• **Your objective**: Look below for the line containing "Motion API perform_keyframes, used" and the line containing "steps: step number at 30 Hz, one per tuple"; repeat exactly those two lines and all lines between them, and nothing else.

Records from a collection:

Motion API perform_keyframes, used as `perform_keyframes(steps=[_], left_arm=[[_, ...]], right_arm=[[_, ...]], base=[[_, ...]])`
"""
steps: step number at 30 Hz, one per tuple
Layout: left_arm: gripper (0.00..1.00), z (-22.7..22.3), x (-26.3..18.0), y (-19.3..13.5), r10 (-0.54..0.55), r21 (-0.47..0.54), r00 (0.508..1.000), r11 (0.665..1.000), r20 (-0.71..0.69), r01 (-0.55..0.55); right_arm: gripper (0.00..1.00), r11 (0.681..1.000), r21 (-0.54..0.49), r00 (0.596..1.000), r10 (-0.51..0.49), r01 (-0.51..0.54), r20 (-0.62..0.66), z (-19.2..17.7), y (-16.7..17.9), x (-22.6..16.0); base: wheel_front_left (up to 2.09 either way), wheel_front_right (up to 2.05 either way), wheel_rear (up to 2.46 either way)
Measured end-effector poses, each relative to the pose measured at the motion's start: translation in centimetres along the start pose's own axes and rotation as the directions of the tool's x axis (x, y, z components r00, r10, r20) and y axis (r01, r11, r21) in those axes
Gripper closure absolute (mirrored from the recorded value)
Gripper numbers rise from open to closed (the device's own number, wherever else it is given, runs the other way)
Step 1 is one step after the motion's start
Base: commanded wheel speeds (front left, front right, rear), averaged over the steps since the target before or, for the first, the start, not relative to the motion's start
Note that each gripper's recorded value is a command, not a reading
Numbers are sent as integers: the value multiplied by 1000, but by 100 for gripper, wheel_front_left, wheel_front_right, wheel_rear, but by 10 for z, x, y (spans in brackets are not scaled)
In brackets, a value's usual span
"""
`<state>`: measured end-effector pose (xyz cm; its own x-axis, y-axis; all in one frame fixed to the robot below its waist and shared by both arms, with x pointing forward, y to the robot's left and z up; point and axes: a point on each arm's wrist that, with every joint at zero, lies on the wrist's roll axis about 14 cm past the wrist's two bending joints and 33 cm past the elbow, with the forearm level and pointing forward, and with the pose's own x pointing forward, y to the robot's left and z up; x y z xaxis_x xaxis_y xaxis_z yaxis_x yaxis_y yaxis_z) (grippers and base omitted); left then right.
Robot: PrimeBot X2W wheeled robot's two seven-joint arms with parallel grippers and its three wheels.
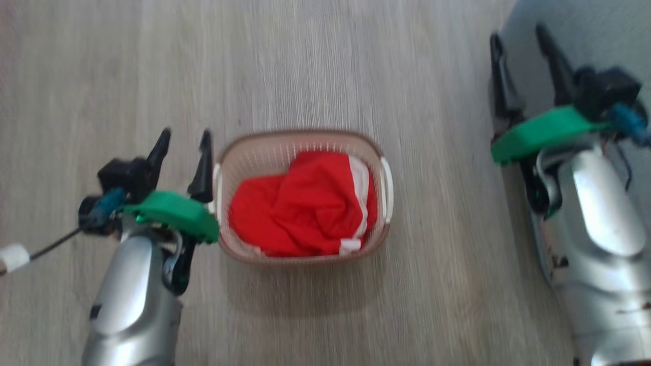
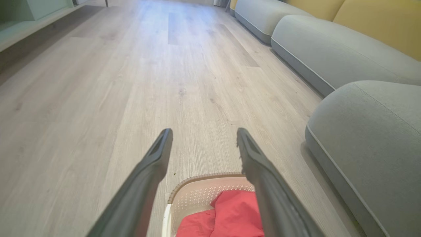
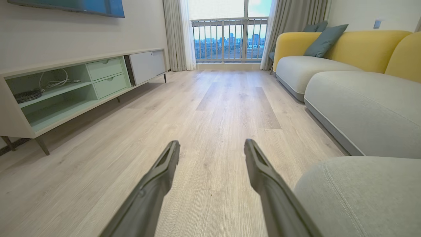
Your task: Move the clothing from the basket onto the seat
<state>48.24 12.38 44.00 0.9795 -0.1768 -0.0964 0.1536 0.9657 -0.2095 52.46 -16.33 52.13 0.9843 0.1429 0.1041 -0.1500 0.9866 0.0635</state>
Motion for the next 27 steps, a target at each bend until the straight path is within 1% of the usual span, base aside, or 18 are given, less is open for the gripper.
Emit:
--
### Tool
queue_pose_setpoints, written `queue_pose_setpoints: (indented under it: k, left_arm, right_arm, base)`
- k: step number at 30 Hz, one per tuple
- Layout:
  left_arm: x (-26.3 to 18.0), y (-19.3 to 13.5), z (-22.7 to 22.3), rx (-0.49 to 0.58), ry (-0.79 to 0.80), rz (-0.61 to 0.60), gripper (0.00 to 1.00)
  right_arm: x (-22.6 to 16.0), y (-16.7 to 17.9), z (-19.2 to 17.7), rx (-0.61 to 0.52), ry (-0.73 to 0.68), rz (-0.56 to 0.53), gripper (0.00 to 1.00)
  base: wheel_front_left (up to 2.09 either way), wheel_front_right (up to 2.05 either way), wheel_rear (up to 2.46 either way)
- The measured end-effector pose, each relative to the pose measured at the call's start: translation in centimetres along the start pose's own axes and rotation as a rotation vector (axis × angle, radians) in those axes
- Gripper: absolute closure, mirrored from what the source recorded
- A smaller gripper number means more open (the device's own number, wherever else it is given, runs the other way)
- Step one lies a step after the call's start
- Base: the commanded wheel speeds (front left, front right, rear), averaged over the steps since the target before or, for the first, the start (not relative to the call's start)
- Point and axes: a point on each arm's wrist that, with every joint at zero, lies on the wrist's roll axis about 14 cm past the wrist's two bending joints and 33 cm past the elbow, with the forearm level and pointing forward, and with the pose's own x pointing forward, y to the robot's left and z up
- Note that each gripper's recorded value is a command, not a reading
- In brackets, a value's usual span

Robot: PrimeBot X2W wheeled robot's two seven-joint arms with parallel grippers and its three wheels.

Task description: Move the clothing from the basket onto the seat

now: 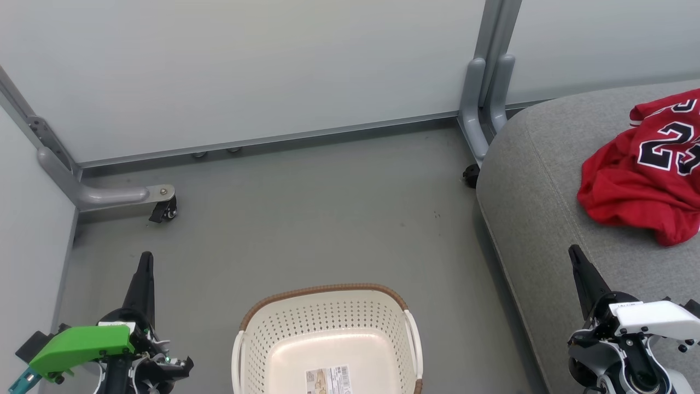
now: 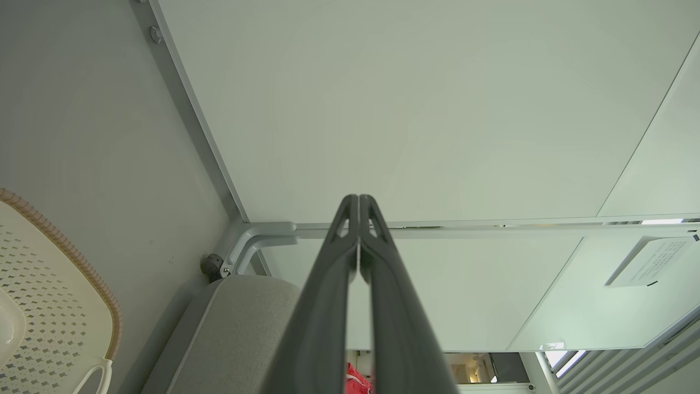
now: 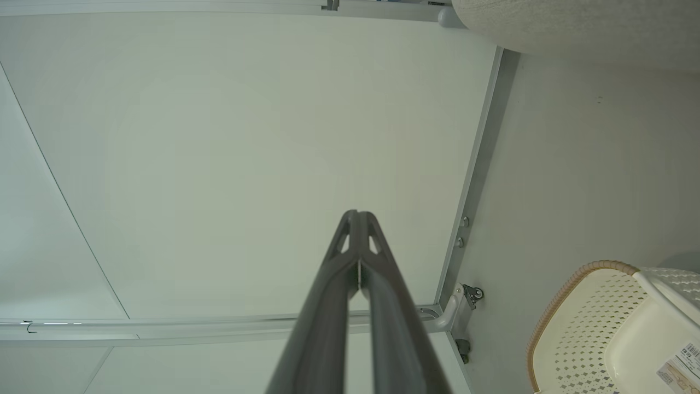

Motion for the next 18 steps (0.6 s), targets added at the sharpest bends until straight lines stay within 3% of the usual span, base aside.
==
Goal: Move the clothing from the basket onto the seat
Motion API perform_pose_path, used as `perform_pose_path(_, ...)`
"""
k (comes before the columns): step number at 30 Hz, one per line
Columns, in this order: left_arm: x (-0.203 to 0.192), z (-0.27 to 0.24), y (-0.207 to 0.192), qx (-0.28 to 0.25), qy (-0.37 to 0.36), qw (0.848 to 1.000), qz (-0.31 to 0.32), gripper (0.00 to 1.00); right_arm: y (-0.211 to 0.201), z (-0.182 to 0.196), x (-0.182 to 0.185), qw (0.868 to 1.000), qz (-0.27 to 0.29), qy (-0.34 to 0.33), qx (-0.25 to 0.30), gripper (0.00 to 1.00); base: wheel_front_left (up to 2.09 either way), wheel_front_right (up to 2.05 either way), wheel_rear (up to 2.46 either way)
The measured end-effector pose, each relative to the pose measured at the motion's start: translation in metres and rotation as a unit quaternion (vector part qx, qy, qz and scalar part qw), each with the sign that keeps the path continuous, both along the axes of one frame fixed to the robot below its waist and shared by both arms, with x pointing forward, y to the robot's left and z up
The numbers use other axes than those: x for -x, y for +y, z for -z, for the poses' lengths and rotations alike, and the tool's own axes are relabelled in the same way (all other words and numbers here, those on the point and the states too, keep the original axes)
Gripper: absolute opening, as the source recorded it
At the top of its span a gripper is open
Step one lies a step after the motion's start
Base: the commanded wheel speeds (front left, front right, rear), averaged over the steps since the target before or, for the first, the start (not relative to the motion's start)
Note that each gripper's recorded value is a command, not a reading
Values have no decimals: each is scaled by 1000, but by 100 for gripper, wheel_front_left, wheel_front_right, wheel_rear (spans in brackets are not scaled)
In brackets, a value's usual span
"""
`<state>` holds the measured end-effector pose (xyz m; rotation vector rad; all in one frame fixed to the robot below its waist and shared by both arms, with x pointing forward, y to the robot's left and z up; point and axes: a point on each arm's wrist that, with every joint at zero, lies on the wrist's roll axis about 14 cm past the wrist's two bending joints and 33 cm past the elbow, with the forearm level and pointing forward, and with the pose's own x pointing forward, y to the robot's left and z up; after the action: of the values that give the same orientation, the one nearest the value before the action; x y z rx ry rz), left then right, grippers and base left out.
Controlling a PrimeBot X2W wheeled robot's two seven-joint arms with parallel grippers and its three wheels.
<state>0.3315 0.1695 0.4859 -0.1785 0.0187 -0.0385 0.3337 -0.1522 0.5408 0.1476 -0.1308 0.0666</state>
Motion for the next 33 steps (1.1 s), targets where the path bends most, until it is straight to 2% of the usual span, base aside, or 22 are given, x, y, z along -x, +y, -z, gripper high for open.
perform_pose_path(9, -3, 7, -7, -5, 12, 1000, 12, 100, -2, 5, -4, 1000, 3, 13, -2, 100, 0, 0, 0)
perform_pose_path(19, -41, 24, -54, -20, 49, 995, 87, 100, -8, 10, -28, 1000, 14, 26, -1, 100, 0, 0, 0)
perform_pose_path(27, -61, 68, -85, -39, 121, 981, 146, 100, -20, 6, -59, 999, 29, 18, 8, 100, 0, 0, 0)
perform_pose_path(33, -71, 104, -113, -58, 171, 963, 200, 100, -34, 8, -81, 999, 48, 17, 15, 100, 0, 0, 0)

• **Written response**:
Motion API perform_keyframes, used as `perform_keyframes(steps=[_], left_arm=[[_, ...]], right_arm=[[_, ...]], base=[[_, ...]])`
"""
steps: step number at 30 Hz, one per tuple

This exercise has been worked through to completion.